For a moment, he believed he was back on his Earth, and the blaring siren of his alarm clock was demanding that he wake. Sleep was all he wanted. Rest. He wondered, right before he came to himself, why Elizabeth would turn the heat on in the middle of summer. Then, as lucidity rushed back in the form of one of the girls screaming his name, he took advantage and, with much effort, stuffed his trembling hand again into his pocket. This time he rolled the pill into his palm and made a painful fist before pulling it out.

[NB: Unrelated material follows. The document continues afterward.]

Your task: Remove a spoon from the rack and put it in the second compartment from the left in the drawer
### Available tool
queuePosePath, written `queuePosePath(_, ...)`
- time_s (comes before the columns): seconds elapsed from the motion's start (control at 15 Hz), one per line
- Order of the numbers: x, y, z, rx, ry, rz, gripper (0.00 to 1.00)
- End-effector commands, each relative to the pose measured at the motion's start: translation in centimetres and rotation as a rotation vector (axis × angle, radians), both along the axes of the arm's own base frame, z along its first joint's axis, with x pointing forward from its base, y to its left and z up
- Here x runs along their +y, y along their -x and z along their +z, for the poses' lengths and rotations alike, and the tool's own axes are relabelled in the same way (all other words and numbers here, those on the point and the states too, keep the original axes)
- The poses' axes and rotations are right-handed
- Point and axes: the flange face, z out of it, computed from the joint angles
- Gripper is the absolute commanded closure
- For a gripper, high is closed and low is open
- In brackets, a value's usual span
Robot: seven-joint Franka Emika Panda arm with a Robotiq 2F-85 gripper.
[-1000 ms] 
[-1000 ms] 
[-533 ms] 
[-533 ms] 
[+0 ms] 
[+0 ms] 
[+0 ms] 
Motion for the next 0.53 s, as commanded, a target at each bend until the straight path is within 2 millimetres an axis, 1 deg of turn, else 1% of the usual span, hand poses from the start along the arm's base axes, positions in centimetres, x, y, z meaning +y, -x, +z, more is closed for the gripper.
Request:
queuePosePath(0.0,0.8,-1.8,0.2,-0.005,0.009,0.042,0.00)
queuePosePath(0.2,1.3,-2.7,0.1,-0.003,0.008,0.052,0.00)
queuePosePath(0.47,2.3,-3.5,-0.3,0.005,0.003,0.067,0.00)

He opened his mouth in anticipation as he moved the arm, which did not seem to even want to perform the simple task of bringing his hand to his face. Finally, he held it, hovering above his open mouth, willing his fingers to release their bounty. The pill stuck to his sweaty palm, but finally dropped, hitting the edge of his mouth, but falling in. Jonas forced his jaws together, biting the pill and his slug tongue. But the pain was far off and he felt the pill begin to sizzle in his mouth, already healing the bite.